Soft Attention Captioning

Tensorflow implementation of Show, Attend and Tell presented in ICML'15.

This repository is highly based on jazzsaxmafia/show_attend_and_tell.tensorflow with few bugs fixed according to the paper. The bugs include LSTM and loss computation errors, though they are quite trivial.

Prerequisites

Data

Preprocessing

We need 3 things prepared before we train the model:

  • The extracted image features from vgg19-conv5_4 of shape (14, 14, 512)
  • Training captions with respect to the features
  • Create an empty folder log/ for tensorflow

Extracts the features by executing python vgg/coco_conv54.py, which requires heavy CPU memory usage (up to 80GB) and time (up to 5 hrs).
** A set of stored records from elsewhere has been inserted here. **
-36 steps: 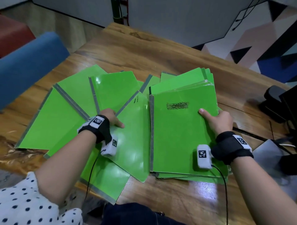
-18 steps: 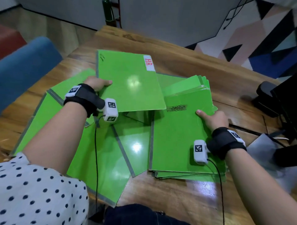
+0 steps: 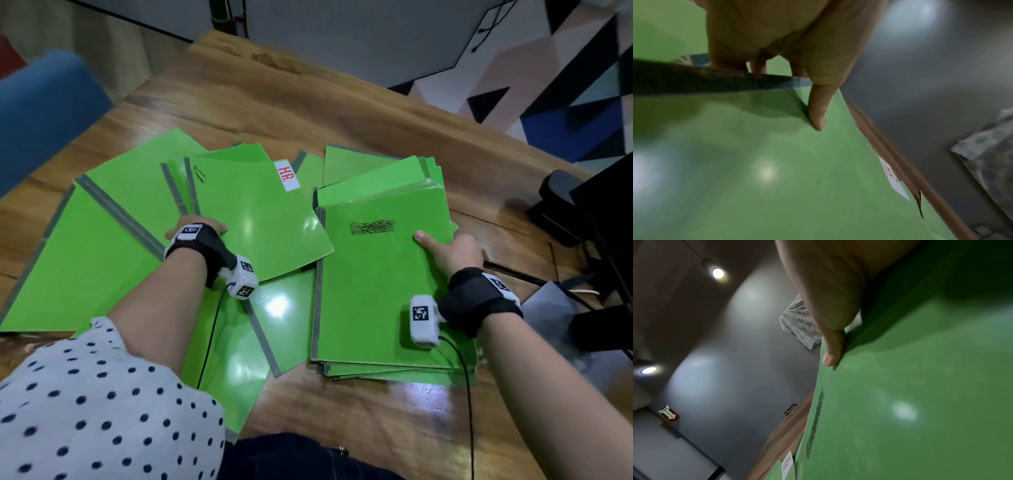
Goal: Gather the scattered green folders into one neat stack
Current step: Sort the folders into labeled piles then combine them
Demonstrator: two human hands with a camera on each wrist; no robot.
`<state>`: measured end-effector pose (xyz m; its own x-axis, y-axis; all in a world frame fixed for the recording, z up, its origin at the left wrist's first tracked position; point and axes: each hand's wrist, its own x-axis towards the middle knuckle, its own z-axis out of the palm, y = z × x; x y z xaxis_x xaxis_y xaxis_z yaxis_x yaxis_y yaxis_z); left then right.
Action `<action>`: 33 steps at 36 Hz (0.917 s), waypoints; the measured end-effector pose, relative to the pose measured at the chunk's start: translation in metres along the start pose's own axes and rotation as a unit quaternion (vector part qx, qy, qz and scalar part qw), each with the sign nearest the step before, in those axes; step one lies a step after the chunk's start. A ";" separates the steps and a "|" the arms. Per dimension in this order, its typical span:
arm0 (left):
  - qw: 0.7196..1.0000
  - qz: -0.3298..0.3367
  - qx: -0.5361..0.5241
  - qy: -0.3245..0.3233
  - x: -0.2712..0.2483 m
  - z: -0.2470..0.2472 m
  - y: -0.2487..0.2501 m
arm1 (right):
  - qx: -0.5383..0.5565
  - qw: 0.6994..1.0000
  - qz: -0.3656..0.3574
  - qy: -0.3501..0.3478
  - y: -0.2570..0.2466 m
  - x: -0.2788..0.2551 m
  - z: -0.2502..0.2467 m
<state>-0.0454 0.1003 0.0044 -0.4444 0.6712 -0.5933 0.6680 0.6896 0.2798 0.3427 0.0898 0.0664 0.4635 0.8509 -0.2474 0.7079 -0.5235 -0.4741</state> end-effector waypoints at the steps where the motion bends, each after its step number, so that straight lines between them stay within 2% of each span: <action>1: 1.000 0.003 -0.022 -0.002 -0.002 0.002 -0.002 | 0.000 1.000 -0.001 -0.003 0.001 0.001 0.000; 2: 0.999 0.012 -0.034 0.003 -0.003 0.004 -0.004 | -0.002 1.000 -0.002 -0.005 0.001 0.002 0.001; 3: 0.995 0.008 -0.093 0.020 -0.007 0.005 -0.004 | -0.006 1.000 -0.004 -0.005 0.001 0.002 0.000; 5: 0.971 -0.040 -0.229 0.063 -0.010 0.006 0.000 | -0.014 1.000 -0.003 -0.006 0.001 0.001 0.000; 7: 0.953 -0.081 -0.273 0.102 -0.017 0.001 0.010 | -0.015 1.000 0.000 -0.005 0.001 0.001 0.000; 8: 0.951 -0.073 -0.276 0.118 -0.023 -0.002 0.014 | -0.012 1.000 0.004 -0.005 0.002 0.001 0.000; 13: 0.958 0.002 -0.189 0.215 -0.050 -0.018 0.040 | 0.001 0.999 0.035 -0.009 0.007 0.002 0.003; 16: 0.953 0.090 -0.106 0.269 -0.071 -0.029 0.059 | 0.006 0.999 0.045 -0.019 0.011 -0.001 0.005; 19: 0.934 0.180 -0.015 0.309 -0.094 -0.042 0.072 | -0.001 0.998 0.051 -0.032 0.016 -0.003 0.008; 22: 0.901 0.274 0.076 0.328 -0.117 -0.053 0.080 | -0.006 0.998 0.042 -0.052 0.021 -0.007 0.011; 25: 0.867 0.345 0.143 0.329 -0.132 -0.062 0.086 | 0.000 0.996 0.045 -0.079 0.028 -0.008 0.017; 27: 0.858 0.368 0.159 0.322 -0.143 -0.070 0.090 | 0.008 0.994 0.055 -0.097 0.033 -0.008 0.021; 30: 0.881 0.386 0.114 0.251 -0.155 -0.084 0.095 | 0.010 0.989 0.075 -0.129 0.042 -0.007 0.027; 33: 0.920 0.379 -0.007 0.097 -0.160 -0.091 0.094 | 0.033 0.986 0.088 -0.141 0.050 -0.007 0.032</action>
<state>0.0339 0.0821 0.1943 0.0469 0.9959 -0.0772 0.8229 0.0053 0.5681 0.3578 0.0594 0.0176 0.4021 0.7309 -0.5514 0.5893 -0.6676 -0.4551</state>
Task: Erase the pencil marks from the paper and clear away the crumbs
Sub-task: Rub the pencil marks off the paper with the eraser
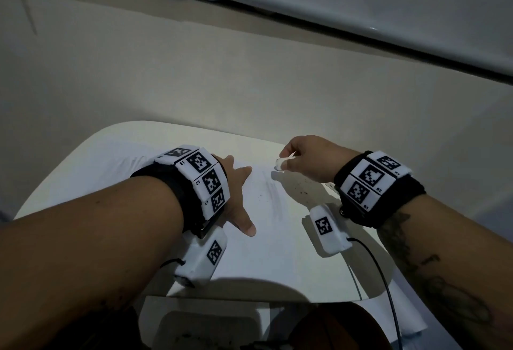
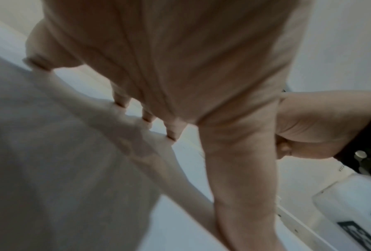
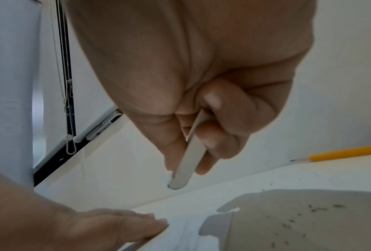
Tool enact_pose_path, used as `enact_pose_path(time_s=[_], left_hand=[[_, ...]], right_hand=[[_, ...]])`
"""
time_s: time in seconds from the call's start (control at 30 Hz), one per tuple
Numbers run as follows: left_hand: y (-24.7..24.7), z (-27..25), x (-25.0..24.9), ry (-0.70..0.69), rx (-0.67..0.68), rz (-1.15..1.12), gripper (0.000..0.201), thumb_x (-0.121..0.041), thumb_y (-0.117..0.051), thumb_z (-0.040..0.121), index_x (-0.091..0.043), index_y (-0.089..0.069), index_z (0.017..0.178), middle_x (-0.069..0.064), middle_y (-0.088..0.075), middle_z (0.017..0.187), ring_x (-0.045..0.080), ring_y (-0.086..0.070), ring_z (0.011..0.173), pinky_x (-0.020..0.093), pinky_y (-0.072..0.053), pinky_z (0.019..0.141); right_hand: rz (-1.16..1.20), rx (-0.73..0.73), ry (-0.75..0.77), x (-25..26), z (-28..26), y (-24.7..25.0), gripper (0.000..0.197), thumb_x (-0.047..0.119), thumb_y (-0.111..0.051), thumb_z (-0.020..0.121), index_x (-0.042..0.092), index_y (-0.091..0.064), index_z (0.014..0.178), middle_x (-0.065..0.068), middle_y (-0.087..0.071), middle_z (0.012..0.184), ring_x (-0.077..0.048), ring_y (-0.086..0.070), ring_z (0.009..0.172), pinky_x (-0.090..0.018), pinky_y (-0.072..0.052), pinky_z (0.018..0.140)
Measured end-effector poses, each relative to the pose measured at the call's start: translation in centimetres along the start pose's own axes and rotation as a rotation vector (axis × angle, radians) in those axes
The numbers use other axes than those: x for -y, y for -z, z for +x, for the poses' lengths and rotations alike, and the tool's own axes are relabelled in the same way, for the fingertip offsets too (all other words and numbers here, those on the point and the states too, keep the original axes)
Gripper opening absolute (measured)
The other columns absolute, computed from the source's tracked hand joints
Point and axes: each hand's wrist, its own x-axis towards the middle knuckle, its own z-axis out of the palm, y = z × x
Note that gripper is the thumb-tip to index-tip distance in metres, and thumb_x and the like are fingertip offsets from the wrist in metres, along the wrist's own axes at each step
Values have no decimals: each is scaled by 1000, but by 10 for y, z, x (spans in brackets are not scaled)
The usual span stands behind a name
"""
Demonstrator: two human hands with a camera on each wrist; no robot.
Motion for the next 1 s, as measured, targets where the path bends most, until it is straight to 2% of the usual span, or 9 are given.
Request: enact_pose_path(time_s=[0.13,0.23,0.3,0.4,0.5,0.7,0.83,0.9,1.0], left_hand=[[-1,-1,2,-38,-39,38,129,-91,-64,44,-27,-22,148,5,-37,140,33,-39,129,49,-39,91],[0,1,-3,-80,-110,38,91,-89,-60,49,-21,-41,105,1,-44,112,25,-48,111,40,-43,85],[2,1,-4,-83,-111,-21,83,-85,-62,53,-15,-45,95,-3,-49,100,21,-58,96,38,-50,86],[3,2,-2,-101,-92,-55,93,-83,-62,53,-18,-51,119,0,-54,116,23,-59,105,44,-50,93],[2,2,-1,-75,-40,1,115,-81,-63,65,-20,-21,154,5,-20,161,26,-27,146,46,-29,115],[2,0,-9,-43,-3,24,126,-82,-63,66,-22,-1,157,3,2,165,30,-8,151,52,-16,119],[2,-5,-7,-54,26,-114,121,-79,-61,70,-28,7,156,-3,12,164,22,6,151,46,-2,119],[0,-7,-9,-55,12,-250,110,-68,-63,79,-28,3,157,-6,8,164,14,6,150,37,-1,118],[1,-3,-12,-34,10,-99,113,-71,-61,78,-25,6,157,-2,11,164,22,4,151,45,-5,119]], right_hand=[[-19,47,26,2,-8,-3,14,39,-67,90,30,-65,99,12,-56,89,-6,-53,71,-24,-40,61],[-39,57,60,10,-9,-7,16,34,-65,92,26,-65,106,13,-51,83,-5,-50,68,-23,-38,58],[-77,58,71,16,-7,-13,17,36,-66,90,29,-64,106,13,-53,88,-6,-53,75,-24,-44,67],[-97,45,65,23,0,-22,16,43,-69,85,37,-62,98,15,-58,95,-11,-60,90,-34,-52,87],[-152,63,64,27,2,-25,13,46,-69,85,37,-64,93,16,-60,91,-10,-61,90,-37,-53,89],[-194,221,91,25,-12,-18,12,43,-72,83,37,-69,93,16,-69,89,-6,-66,84,-26,-53,79],[-150,87,110,28,-2,-22,10,40,-71,85,35,-68,93,18,-63,89,-8,-61,89,-32,-52,85],[-159,80,111,28,-2,-23,10,40,-71,85,35,-67,93,17,-63,90,-7,-61,88,-33,-52,85],[-170,219,103,24,-12,-17,12,40,-74,83,36,-70,93,16,-66,87,-6,-62,75,-26,-52,75]])
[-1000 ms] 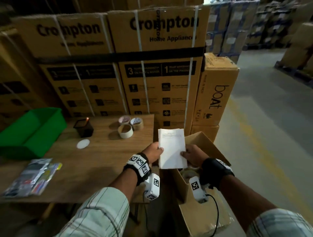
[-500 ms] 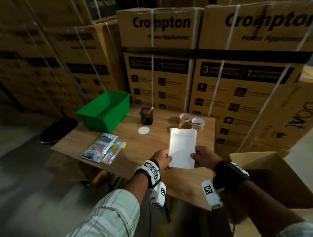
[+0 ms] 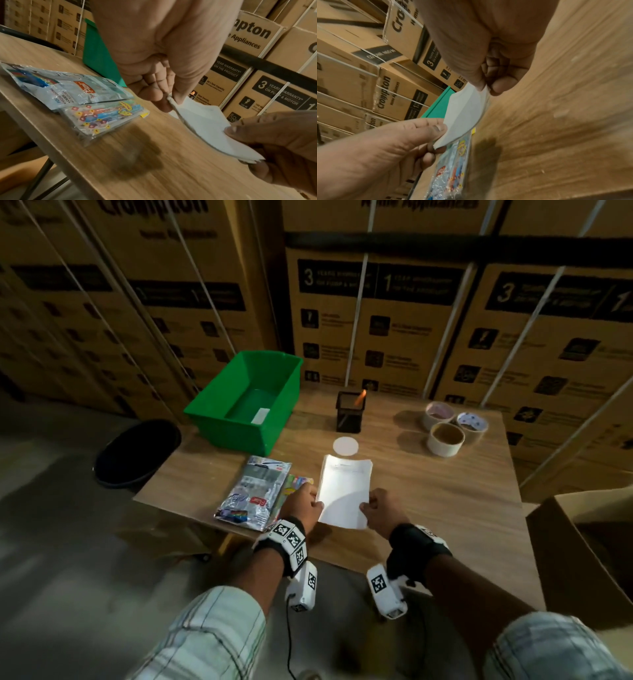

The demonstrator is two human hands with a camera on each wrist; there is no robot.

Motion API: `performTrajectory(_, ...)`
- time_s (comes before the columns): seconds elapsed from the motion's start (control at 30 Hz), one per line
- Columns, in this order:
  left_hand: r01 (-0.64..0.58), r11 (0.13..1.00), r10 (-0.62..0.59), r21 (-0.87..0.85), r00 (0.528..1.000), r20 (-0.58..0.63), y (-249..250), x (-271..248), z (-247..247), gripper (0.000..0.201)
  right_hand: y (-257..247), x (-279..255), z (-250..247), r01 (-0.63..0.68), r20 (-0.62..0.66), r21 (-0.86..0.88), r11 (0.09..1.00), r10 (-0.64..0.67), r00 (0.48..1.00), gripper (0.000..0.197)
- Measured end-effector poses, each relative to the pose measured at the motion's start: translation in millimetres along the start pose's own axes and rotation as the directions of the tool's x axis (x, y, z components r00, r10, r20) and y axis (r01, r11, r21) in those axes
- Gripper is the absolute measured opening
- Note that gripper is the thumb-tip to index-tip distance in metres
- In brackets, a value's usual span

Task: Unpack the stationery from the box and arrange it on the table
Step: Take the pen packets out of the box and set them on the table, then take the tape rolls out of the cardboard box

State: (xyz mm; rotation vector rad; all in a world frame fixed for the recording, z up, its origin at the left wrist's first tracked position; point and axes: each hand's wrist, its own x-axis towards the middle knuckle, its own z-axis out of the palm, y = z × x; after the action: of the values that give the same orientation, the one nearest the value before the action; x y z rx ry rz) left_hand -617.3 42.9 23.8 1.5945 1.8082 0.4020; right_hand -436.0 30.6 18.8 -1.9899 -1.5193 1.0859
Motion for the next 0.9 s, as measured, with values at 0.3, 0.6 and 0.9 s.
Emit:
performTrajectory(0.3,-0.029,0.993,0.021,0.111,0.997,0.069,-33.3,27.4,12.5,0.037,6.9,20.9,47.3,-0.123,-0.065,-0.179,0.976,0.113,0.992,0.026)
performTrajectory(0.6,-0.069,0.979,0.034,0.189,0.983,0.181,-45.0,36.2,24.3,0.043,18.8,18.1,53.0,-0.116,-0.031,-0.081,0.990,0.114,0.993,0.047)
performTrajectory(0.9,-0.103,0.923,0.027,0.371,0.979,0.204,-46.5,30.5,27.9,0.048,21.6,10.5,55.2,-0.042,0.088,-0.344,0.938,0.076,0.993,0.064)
The extracted features are too large that I decided to use np.float16 as the final type. The vgg model is from machrisaa/tensorflow-vgg. To generate the needed captions for my implementation, please refer to data/map_features.py. This program generate two files: train_82783_order.pkl, test_20548_order.pkl.

After the preprocessing steps, we should have train_82783_order.pkl, train_82783_vggc54npf16.npy in the data/ directory.

Train

python train.py

Tunable parameters in configs.py

Test

Single image test:

python test.py --img_path=/path/to/image.jpg

Generate generated.csv for all the images in data/test.csv. This need you to extracts the features again...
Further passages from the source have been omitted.